[dua enam] mencium bau tidak menyenangkan

"Thanks, Gyan. Seriusan deh, you saved my life."

Ucapan terima kasih—kalimat yang sama yang entah ke berapa ribu kali aku ucapkan untuk laki-laki yang berjalan di sebelahku ini. Kami mengikuti Alex dari belakang, karena anak itu jelas tidak akan sabar hanya berjalan 'pelan' bersama orang dewasa yang mendekati jompo ini. Alex anak yang aktif, tentu saja, makanya dia melangkah dengan sangat lebar, ceria, dan begitu antusias mendeskripsikan hewan-hewan yang dia lihat. Gyan, awal-awal tersenyum lebar, meletakkan sebelah tangannya di dada, membungkukkan sedikit tubuh sambil bilang 'my pleasure' saat aku selesai mengucapkan terima kasih.

Tapi, karena terima kasihku tidak berhenti, dia lama-lama kesal dan melirikku malas-malasan. Aku melihatnya dan tertawa sendiri. Padahal aku sungguh-sungguh ketika mengucapkan terima kasih dan bilang dia menyelamatkan hidupku. Di sini, sekarang ini, panas luar biasa. Entah bagaimana isi kepalaku, aku tidak terpikir untuk membawa perlindungan kepala.

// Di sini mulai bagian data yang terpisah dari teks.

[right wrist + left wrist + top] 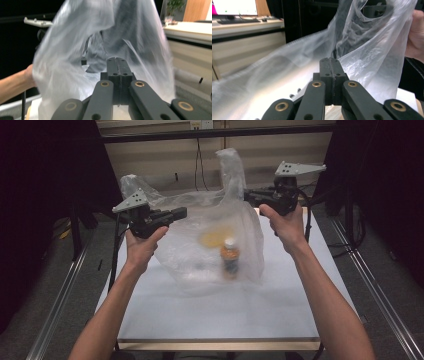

Jadi, kamu pasti bisa bayangkan sebesar apa rasa terima kasihku untuk Gyan karena telah memberiku topi. Jadi, wajahku sedikit terlindungi, selain dari sunscreen yang aku gunakan.

"Abang! Liat ituuuu! Buayaaaaaaa!"

Mendengar nama hewan ganas satu itu, aku buru-buru berlari—refleks sebetulnya mendekati Alex yang sudah berdiri dan bersandar di pagar. Harap tenang, karena jarak kami dengan buaya itu super jauh. Buaya itu ada di bawah dengan tanah berair itu, karena ini tanahnya sepertinya memang miring, dan mungkin demi keamanan juga. Aku mengembuskan napas lega, setidaknya Alex dan kami aman.

Mungkin baru sadar yang berdiri di sebelahnya lebih dulu adalah aku, Alex tersenyum lebar sambil menunjuk buayanya. "Kakak takut buaya nggak?" tanyanya, sambil sibuk mengunyah makanan yang dia pegang ke mana-mana—Gyan tidak berbohong saat mengatakan Alex suka sekali makan.

Aku tertawa pelan. "Kalau jaraknya sejauh ini sih nggak takut yaaa. Alex takut?"

Kepalanya menggeleng. "Aku mau pegang kulitnya, lucu kayak apa yaaa." Kalimatnya jelas membuat mataku melotot dan aku menatap Gyan yang memberiku ekspresi seolah dia sudah lelah mendengar rasa penasaran Alex. mungkin maksud anak ini ... dia penasaran tekstur kulit buaya?

Mari kita tanya.

"Maksudmu penasaran punggungnya itu kalau dipegang kayak apa?"

Dia langsung mengangguk. "Tapi nggak boleh sama Mama dan Papa dan Abang dan Mama Nita. katanya dangerous."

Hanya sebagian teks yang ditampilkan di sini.